» Work required
All the data beneath this line is to be reproduced exactly.

» Source data
====

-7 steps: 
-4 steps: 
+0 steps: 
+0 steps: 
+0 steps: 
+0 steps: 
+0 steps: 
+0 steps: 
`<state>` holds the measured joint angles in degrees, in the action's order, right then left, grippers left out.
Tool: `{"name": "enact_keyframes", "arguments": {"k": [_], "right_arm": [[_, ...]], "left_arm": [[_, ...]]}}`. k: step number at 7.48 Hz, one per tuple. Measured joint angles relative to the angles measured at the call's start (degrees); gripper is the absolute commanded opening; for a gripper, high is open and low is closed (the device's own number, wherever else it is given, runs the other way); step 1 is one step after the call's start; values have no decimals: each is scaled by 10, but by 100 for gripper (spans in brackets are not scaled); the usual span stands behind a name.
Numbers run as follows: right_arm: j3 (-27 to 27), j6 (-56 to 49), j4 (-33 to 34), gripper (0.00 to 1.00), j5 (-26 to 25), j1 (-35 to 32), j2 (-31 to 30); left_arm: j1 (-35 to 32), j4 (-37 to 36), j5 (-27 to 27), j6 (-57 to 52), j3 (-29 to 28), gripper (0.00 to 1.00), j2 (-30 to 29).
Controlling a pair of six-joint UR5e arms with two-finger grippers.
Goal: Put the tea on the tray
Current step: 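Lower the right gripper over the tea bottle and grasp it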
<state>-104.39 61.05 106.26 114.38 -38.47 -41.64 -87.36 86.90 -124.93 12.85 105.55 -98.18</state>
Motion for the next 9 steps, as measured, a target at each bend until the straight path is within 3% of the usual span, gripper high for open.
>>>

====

» Worked solution
-7 steps: 
-4 steps: 
+0 steps: 
+0 steps: 
+0 steps: 
+0 steps: 
+0 steps: 
+0 steps: 
`<state>` holds the measured joint angles in degrees, in the action's order, right then left, grippers left out.
Tool: `{"name": "enact_keyframes", "arguments": {"k": [_], "right_arm": [[_, ...]], "left_arm": [[_, ...]]}}`. k: step number at 7.48 Hz, one per tuple. Measured joint angles relative to the angles measured at the call's start (degrees); gripper is the absolute commanded opening; for a gripper, high is open and low is closed (the device's own number, wherever else it is given, runs the other way); step 1 is one step after the call's start; values have no decimals: each is scaled by 10, but by 100 for gripper (spans in brackets are not scaled); the usual span stands behind a name.
Numbers run as follows: right_arm: j3 (-27 to 27), j6 (-56 to 49), j4 (-33 to 34), gripper (0.00 to 1.00), j5 (-26 to 25), j1 (-35 to 32), j2 (-31 to 30); left_arm: j1 (-35 to 32), j4 (-37 to 36), j5 (-27 to 27), j6 (-57 to 52), j3 (-29 to 28), gripper (0.00 to 1.00), j2 (-30 to 29).
Controlling a pair of six-joint UR5e arms with two-finger grippers.
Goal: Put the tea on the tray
Current step: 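Lower the right gripper over the tea bottle and grasp it
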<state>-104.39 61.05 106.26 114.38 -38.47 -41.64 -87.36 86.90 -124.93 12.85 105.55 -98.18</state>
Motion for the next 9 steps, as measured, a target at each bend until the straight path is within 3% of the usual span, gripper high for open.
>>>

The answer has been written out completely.